# What is expected:
Of the lines listed below, return exactly those that run from the line containing "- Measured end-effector" through the line containing "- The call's", both included.

# The data:
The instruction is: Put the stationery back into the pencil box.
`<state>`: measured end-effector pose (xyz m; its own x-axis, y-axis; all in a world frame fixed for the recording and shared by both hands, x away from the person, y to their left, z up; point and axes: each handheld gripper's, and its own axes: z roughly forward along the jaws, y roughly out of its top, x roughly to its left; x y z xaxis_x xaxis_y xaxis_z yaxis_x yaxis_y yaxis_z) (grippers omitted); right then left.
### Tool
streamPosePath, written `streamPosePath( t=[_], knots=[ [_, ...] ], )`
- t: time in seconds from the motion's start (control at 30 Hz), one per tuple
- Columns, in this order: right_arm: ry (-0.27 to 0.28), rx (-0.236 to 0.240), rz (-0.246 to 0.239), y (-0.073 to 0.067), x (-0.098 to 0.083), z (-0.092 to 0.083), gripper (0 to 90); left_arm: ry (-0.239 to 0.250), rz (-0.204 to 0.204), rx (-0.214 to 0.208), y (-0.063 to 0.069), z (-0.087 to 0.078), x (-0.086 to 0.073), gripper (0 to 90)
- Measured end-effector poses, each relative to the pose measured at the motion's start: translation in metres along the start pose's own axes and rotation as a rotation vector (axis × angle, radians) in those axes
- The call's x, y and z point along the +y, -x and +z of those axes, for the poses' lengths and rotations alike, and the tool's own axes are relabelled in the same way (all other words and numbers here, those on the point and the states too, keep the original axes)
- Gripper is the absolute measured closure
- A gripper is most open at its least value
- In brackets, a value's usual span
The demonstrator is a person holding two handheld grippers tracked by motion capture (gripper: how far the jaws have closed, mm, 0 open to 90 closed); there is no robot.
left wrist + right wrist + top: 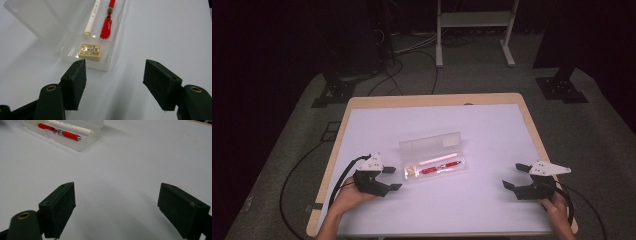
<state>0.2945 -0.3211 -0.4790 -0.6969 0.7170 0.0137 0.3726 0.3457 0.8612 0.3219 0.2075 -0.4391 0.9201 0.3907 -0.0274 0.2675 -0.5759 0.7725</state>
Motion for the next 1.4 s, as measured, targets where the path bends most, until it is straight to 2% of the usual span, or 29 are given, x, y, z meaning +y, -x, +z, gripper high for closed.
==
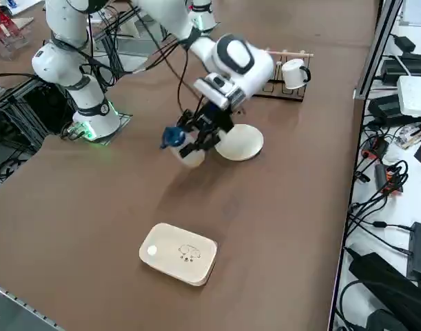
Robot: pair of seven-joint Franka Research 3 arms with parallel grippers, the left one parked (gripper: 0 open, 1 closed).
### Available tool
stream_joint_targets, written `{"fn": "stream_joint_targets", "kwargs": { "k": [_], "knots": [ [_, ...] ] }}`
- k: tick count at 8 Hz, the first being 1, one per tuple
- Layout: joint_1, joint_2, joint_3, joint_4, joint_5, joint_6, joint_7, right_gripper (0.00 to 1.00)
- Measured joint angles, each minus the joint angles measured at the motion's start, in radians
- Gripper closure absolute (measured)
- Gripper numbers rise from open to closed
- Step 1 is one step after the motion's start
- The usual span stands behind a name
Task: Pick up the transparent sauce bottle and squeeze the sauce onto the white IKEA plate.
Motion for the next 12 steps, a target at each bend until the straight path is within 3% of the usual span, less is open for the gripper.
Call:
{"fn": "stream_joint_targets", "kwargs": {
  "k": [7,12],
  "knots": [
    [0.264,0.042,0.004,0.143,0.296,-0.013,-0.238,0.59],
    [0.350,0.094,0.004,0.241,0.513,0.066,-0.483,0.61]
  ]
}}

# Reply to the task:
- Measured end-effector poses, each relative to the pose measured at the motion's start: translation in metres along the start pose's own axes and rotation as a rotation vector (axis × angle, radians) in those axes
- The call's x, y and z point along the +y, -x and +z of those axes, for the poses' lengths and rotations alike, and the tool's own axes are relabelled in the same way (all other words and numbers here, those on the point and the states too, keep the original axes)

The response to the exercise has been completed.